Q. My brokerage firm advisor just put my teacher retirement annuity in a Sun America variable annuity. He did not use the term, "variable annuity" in our meeting. I signed the paper work last week, but I have thirty days to return it because it replaced another annuity contract of seven years ago (another mistake). What should I do? —A.L., Dallas, TX

A. The vast majority of the products on the approved list of the Texas Teachers Retirement website are from insurance companies because annuity contracts have dominated this area since its inception. Today, however, you also have access to non-annuity products from lower cost, no commission firms like Fidelity and Vanguard.

The most likely reason to change what you owned was the salesman's incentive to generate a new commission. If you were told that the change was suggested because of the wonderful new guarantees in more recent contracts, such as living benefits options, find out how much it has increased your annual costs. Living benefits options work to increase already high variable annuity costs by about 0.50 percent a year. I have demonstrated, in other columns, that a better and more flexible choice is to combine a traditional life annuity with a low-cost index-investing plan, such as the Couch Potato portfolio.

Here is what I suggest:

  1. First, exercise your right of rescission immediately. This means call him and cancel the sale. Do what it takes to make this happen, which probably means writing a letter that states you want the sale cancelled. Do not delay. This action will avoid subjecting you to a whole new set of penalties for early withdrawal. This can save you 8 to 10 percent.
  2. Your next step depends on whether or not you are still teaching. If you are still teaching, just getting back to where you were may be the best you can do. While the Texas Teachers Retirement list of approved firms lists some low-cost firms as well as high-cost annuity products, what you actually have access to will depend entirely on your independent school district. If Vanguard or Fidelity is available, consider transferring your current investments to a lower cost fund with one of these firms.
  3. If you are no longer teaching you have a lot more freedom because you are at liberty to move your 403(b) account to an IRA Rollover. This will allow you to shift out of the expensive variable annuity product into low-cost indexed funds or a low-cost managed fund such as Vanguard Wellington or Fidelity Puritan. Both are balanced funds.
  4. Finally, if you are still working, redirect your ongoing 403(b) plan contributions to a low-cost provider if one is available in your school district.

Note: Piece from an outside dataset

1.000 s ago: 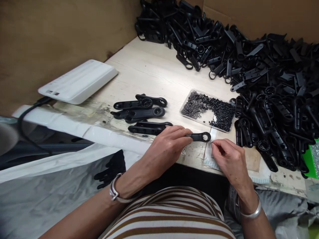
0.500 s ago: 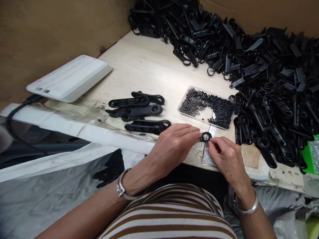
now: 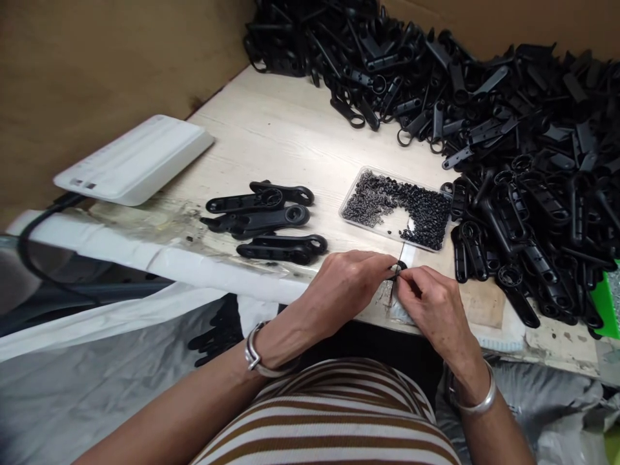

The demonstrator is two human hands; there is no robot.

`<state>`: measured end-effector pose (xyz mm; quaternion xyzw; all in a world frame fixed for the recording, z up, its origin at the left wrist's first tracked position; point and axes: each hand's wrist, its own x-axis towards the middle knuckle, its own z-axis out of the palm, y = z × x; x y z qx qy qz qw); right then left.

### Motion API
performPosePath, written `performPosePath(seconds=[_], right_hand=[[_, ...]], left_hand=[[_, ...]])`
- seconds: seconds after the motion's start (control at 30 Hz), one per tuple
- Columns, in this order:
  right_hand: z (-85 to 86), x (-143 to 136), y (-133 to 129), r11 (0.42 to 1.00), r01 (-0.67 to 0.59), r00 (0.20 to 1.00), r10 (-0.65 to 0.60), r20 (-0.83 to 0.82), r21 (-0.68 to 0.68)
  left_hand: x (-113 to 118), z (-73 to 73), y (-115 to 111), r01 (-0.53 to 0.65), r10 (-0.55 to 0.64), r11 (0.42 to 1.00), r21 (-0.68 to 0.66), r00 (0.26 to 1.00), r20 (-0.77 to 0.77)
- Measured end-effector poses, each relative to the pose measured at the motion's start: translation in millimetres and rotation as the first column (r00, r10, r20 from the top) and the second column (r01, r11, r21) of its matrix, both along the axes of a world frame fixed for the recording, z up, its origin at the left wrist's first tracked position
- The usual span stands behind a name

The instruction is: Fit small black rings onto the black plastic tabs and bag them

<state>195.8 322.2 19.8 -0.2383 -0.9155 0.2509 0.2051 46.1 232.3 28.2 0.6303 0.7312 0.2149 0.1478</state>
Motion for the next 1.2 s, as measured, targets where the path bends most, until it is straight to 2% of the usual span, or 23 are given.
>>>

Most of the people who sell the expensive commissioned products soft-pedal the impact of costs. They will attempt to make you feel silly for being concerned about how much costs will affect your long-term results. They will also tell you that superior management cost more, but will fail to mention that 70 percent of all managed funds fail to beat their target index.

There is a reason I may seem to obsess over cost— and I am not alone. Recently, the Texas State Securities Board launched an educational effort directed at teachers. (http://texasinvestored.org/voi/index.html) It is brief, very instructive and lets you know that costs do matter.

To get a visceral feel for the impact of costs I suggest you visit their on-line calculator and put in two sets of values to see the difference expenses can make. You can do this by visiting www.texasinvestored.org/expenses_mutual_fund_returns.php

Here is a sample comparison using this calculator. One teacher invests $10,000 in an expensive product that costs 2.00 percent a year and has a front-end commission of 5 percent. The product has a pre-expense return of 8 percent. At the end of 30 years that teacher will have $52,146. Another teacher does some homework and invests in a no-load index fund that costs one-tenth as much to run, 0.20 percent. This fund also has a pre-expense return of 8 percent. At the end of 30 years this teacher will have $94,761.